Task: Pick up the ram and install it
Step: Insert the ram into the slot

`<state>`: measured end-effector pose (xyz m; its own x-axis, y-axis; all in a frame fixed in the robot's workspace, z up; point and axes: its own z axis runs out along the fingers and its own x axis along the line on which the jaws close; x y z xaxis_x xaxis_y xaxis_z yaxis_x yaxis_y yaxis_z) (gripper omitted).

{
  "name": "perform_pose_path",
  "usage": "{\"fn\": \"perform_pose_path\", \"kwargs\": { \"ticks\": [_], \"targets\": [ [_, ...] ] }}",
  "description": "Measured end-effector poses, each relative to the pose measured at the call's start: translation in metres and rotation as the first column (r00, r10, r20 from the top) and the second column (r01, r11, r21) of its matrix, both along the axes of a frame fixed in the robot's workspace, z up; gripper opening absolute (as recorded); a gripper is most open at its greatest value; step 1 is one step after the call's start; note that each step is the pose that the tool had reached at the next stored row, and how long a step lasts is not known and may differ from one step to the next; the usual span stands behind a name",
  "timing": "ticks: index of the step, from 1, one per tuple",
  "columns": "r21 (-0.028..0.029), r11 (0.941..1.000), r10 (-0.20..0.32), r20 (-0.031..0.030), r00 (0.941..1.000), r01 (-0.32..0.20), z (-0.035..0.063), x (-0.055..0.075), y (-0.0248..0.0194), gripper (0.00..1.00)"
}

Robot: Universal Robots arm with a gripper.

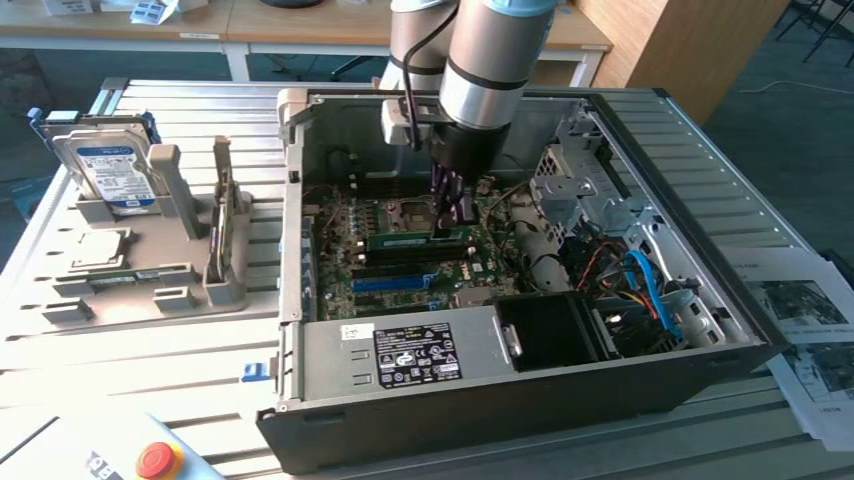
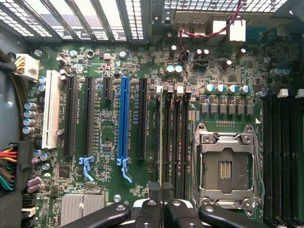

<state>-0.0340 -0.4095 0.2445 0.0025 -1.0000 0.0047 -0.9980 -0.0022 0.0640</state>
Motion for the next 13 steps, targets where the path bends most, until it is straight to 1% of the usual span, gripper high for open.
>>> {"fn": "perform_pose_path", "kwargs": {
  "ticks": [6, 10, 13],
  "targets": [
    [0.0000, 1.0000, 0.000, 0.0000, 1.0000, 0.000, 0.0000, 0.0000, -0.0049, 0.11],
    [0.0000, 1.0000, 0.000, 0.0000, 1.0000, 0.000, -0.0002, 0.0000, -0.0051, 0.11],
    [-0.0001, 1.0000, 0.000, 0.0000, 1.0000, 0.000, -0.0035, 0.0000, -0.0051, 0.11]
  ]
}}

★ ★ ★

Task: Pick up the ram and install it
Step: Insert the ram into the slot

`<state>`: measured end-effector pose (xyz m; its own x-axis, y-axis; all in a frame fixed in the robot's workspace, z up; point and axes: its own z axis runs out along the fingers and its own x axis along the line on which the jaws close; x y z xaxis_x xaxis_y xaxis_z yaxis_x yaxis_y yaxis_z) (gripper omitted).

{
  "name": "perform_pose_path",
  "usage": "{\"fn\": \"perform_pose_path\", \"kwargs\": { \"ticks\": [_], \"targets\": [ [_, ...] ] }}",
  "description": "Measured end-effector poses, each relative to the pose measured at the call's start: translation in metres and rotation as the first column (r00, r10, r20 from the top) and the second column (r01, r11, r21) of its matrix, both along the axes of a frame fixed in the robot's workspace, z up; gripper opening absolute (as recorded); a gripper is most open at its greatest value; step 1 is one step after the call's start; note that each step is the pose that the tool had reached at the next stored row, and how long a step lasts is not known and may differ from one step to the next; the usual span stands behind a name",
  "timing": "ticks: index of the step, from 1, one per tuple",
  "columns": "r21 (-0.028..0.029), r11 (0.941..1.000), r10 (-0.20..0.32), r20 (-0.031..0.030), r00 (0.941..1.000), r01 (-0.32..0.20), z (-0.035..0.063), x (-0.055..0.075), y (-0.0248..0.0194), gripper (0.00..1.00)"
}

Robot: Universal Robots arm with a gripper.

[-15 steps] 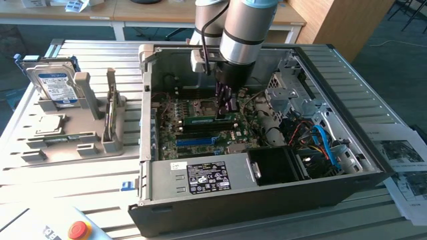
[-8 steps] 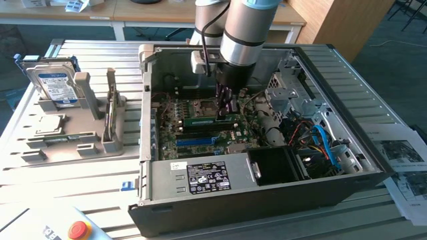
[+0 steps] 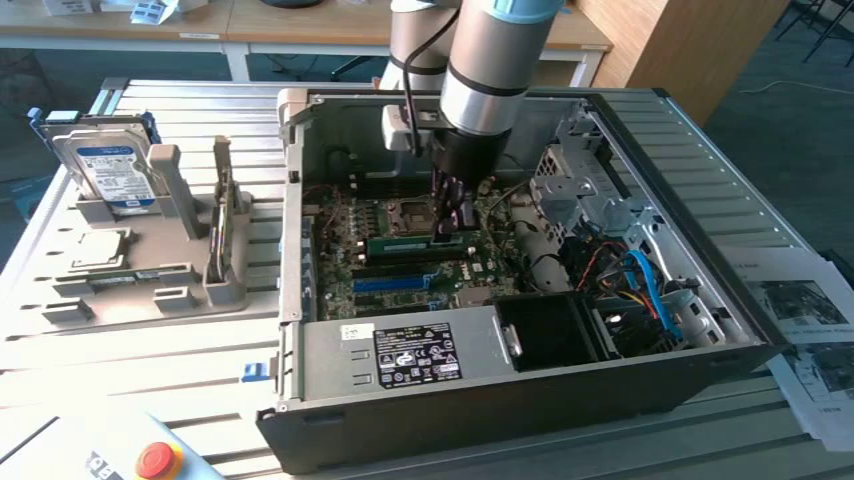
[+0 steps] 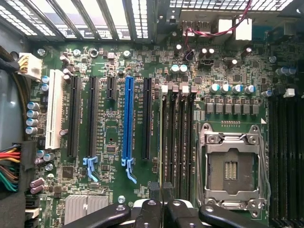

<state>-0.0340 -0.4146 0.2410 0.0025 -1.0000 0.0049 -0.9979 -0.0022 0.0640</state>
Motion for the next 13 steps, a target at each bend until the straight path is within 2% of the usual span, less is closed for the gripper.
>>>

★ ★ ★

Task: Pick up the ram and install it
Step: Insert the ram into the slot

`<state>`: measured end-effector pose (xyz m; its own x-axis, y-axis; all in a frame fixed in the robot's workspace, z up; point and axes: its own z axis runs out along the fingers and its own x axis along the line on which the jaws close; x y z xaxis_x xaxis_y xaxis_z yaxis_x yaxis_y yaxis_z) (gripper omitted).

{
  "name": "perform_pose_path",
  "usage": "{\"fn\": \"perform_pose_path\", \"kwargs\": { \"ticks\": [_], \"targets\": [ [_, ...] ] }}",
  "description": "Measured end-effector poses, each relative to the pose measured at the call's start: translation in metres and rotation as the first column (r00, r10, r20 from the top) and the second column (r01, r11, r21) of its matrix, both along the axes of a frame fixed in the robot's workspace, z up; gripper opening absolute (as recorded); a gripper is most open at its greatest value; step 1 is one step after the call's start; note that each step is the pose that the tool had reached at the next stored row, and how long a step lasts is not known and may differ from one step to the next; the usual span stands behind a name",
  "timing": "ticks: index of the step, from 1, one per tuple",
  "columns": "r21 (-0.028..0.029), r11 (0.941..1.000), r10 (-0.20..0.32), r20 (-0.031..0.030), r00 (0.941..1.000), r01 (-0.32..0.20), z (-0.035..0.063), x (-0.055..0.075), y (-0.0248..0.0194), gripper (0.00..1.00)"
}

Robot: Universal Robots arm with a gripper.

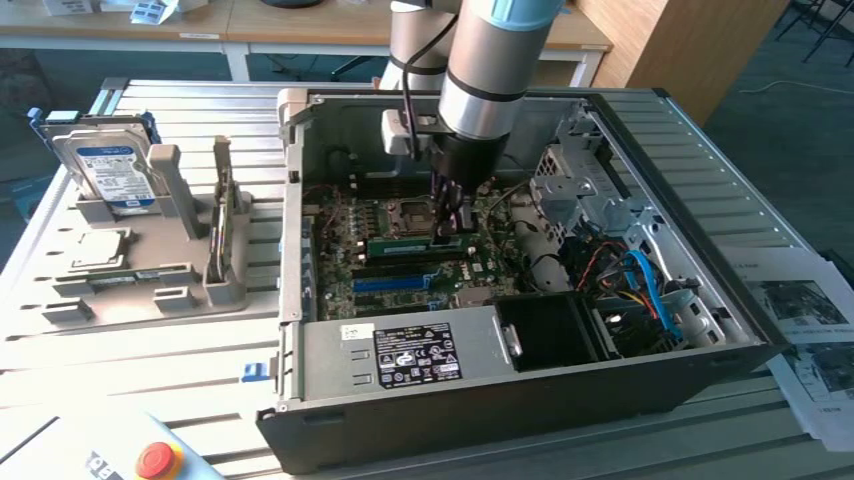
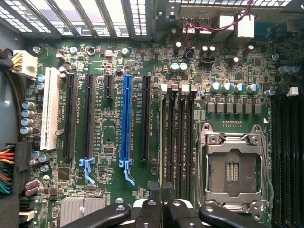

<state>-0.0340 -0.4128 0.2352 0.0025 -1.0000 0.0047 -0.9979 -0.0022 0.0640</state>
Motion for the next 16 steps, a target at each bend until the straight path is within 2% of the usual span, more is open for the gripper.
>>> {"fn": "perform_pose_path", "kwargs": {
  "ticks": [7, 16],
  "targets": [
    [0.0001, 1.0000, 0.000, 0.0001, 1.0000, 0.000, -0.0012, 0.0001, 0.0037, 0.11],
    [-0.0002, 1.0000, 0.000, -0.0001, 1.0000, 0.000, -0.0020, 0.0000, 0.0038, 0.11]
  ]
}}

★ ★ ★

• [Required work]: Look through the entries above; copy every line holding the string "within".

• [Finished task]:
Motion for the next 13 steps, a target at each bend until the straight path is within 2% of the usual span, less is closed for the gripper.
Motion for the next 16 steps, a target at each bend until the straight path is within 2% of the usual span, more is open for the gripper.

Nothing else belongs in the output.